WHO?
My name is Cat Byrnes. I was born and raised in Kingston, PA. I’m a third generation artist focusing on photography and painting.
WHAT?
Over the last year, 2020, I used my camera as a tool to understand my personal experience. Being a woman using this tool can be powerful. When I’m behind the lens it gives me an opportunity to show how I observe situations and interpret them. It is an instinct and a gut reaction to try to capture space and time. The process of not knowing what will appear is what’s intriguing to me. From the time I take the photo, to when I develop in the studio and unveil the image, is why I use film. Eggleston once said “sometimes you need to just take the photo to see what it looks like as a photo”.
WHERE?
As long as there’s film in my camera, anywhere seems fair game, even when I’m in the bathtub. When I was growing up my family and I would travel back and forth to the city every weekend for my mom’s job. My dad would often take my siblings and I to the Museum of Natural History and the Metropolitan Museum of Art, which started my affinity for art and antiquities. I began to reconnect with my childhood in the city when I went to college in downtown Manhattan. So now I have lived here for nearly a decade, where most of my work is taken on the streets of New York City and Brooklyn.
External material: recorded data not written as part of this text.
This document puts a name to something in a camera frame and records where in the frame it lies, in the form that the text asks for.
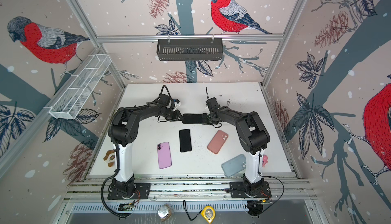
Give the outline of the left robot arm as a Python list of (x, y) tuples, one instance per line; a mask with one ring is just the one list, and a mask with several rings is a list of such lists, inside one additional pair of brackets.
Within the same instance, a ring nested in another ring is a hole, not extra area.
[(109, 187), (109, 193), (117, 192), (122, 198), (132, 197), (137, 188), (134, 184), (134, 172), (131, 163), (125, 161), (132, 156), (132, 144), (138, 135), (139, 123), (150, 117), (161, 118), (163, 122), (182, 120), (178, 110), (181, 102), (171, 97), (166, 85), (162, 86), (159, 96), (143, 106), (122, 107), (114, 114), (108, 136), (115, 146), (116, 169)]

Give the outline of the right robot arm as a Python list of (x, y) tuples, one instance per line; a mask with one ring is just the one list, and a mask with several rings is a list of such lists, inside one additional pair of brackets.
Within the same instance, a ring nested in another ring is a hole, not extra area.
[(202, 124), (217, 125), (226, 122), (236, 127), (242, 148), (249, 153), (243, 176), (244, 191), (248, 196), (256, 196), (264, 187), (261, 173), (264, 150), (270, 142), (270, 135), (257, 112), (237, 112), (223, 106), (208, 114), (202, 114)]

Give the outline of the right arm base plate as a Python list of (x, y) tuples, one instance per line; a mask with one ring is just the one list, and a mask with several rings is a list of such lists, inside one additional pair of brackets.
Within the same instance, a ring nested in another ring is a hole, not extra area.
[(257, 183), (230, 182), (227, 192), (232, 199), (244, 198), (271, 198), (269, 183), (259, 181)]

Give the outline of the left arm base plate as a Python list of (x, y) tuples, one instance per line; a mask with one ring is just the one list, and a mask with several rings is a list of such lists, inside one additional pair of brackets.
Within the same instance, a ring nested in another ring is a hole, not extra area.
[(124, 183), (114, 181), (109, 186), (109, 200), (146, 200), (150, 192), (150, 183)]

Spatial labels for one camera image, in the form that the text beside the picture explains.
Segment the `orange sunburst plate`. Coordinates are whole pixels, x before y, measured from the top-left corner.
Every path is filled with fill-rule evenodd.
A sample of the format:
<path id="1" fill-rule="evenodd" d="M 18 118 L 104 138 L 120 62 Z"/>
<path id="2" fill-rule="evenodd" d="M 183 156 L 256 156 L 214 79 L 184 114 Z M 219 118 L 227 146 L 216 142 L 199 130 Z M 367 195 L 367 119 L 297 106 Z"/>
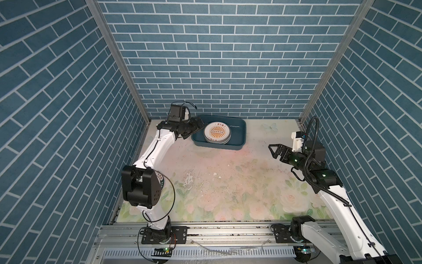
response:
<path id="1" fill-rule="evenodd" d="M 223 122 L 212 122 L 203 131 L 205 140 L 213 144 L 226 144 L 231 139 L 231 129 Z"/>

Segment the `green rim text plate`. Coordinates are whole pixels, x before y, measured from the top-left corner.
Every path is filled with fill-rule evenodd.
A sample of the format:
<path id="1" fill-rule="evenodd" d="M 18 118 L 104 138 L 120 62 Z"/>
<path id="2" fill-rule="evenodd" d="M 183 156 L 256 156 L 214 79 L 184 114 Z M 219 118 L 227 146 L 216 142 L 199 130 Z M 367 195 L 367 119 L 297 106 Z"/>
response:
<path id="1" fill-rule="evenodd" d="M 164 176 L 161 172 L 159 172 L 158 170 L 155 171 L 156 176 L 157 176 L 157 180 L 159 181 L 159 186 L 160 186 L 160 192 L 162 192 L 163 188 L 164 188 L 164 184 L 165 184 L 165 179 Z"/>

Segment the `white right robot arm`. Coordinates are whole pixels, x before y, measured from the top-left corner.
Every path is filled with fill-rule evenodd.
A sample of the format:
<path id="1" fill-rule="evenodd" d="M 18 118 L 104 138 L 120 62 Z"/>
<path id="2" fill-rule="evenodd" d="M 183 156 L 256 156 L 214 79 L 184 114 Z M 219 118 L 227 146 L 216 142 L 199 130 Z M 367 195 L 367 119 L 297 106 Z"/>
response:
<path id="1" fill-rule="evenodd" d="M 282 144 L 268 146 L 271 156 L 300 171 L 332 214 L 345 244 L 324 231 L 316 220 L 298 216 L 291 220 L 290 237 L 298 243 L 311 242 L 333 264 L 400 264 L 375 238 L 351 203 L 340 177 L 326 167 L 325 149 L 321 144 L 306 142 L 303 150 Z"/>

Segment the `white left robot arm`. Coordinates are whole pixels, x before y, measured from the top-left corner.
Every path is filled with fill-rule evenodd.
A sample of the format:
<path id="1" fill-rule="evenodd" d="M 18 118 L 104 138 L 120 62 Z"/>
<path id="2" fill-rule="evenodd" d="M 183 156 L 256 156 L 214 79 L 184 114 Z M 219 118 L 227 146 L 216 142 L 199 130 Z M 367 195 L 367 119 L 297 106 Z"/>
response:
<path id="1" fill-rule="evenodd" d="M 187 139 L 204 127 L 200 117 L 181 122 L 160 122 L 144 154 L 133 165 L 123 168 L 123 199 L 142 213 L 150 229 L 163 231 L 170 223 L 169 214 L 164 213 L 159 205 L 166 177 L 157 170 L 158 166 L 179 137 Z"/>

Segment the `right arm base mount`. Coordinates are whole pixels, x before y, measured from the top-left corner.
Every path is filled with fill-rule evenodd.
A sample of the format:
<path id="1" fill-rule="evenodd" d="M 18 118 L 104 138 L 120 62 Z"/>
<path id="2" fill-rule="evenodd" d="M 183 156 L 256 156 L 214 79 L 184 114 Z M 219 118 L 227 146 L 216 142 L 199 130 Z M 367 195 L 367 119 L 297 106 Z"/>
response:
<path id="1" fill-rule="evenodd" d="M 307 240 L 302 235 L 301 227 L 306 222 L 315 222 L 309 215 L 293 217 L 289 226 L 276 223 L 270 226 L 275 235 L 276 243 L 305 243 Z"/>

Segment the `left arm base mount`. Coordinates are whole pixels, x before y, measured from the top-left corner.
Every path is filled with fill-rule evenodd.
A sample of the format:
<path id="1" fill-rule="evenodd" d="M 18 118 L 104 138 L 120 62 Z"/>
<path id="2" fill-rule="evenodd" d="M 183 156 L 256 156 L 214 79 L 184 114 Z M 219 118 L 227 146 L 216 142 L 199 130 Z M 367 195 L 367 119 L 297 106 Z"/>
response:
<path id="1" fill-rule="evenodd" d="M 175 243 L 186 244 L 187 239 L 186 226 L 172 226 L 169 221 L 165 228 L 162 230 L 152 229 L 151 227 L 145 227 L 141 232 L 142 238 L 141 244 L 143 245 L 158 245 L 158 244 L 171 244 Z"/>

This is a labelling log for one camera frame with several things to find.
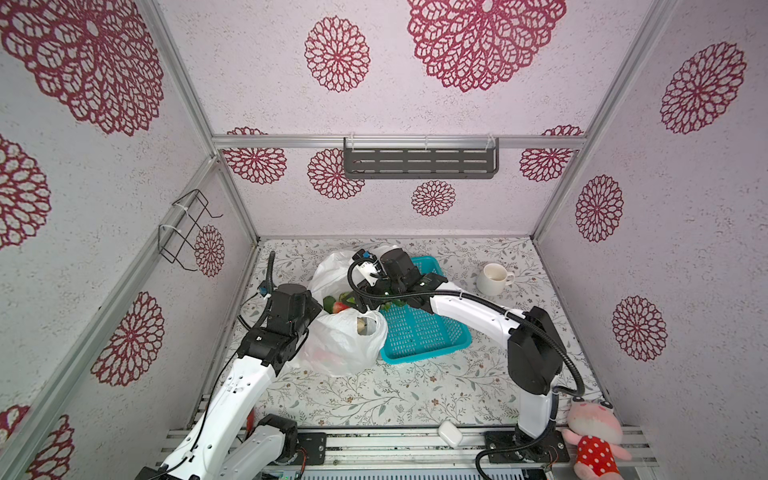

Due to the pandemic my life has recently flipped upside down and I am temporarily in Northeast Pennsylvania. My practice now feels like home. Not in the sense that it brings me financial security or stability, but rather it can reconnect me with the familiar. As long as my camera is with me, it completes my expression. I believe this is my reaction to being uprooted from the city where I developed a visual language and dialogue over time.
WHEN?
Anything seems possible from the moment I open my eyes. I go about my daily errands and my camera is there with me. I create my own journey out of subtle bias based on favorite streets, landmarks or past experiences. I allow myself to wander the streets guided by daydreams and often searching for something. I am on a journey of self discovery through my art, both paintings and photographs.
WHY?
My photographs form webs to help guide my memory like mycelium mushrooms. It’s my way of trying to understand the world in which I live and how I see myself within it. Being a street photographer opens the door to possibilities and situations I wouldn’t normally experience. I believe that being honest to myself will reflect in my artwork. I am present within each photo and I invite the viewer to be a part of my vision.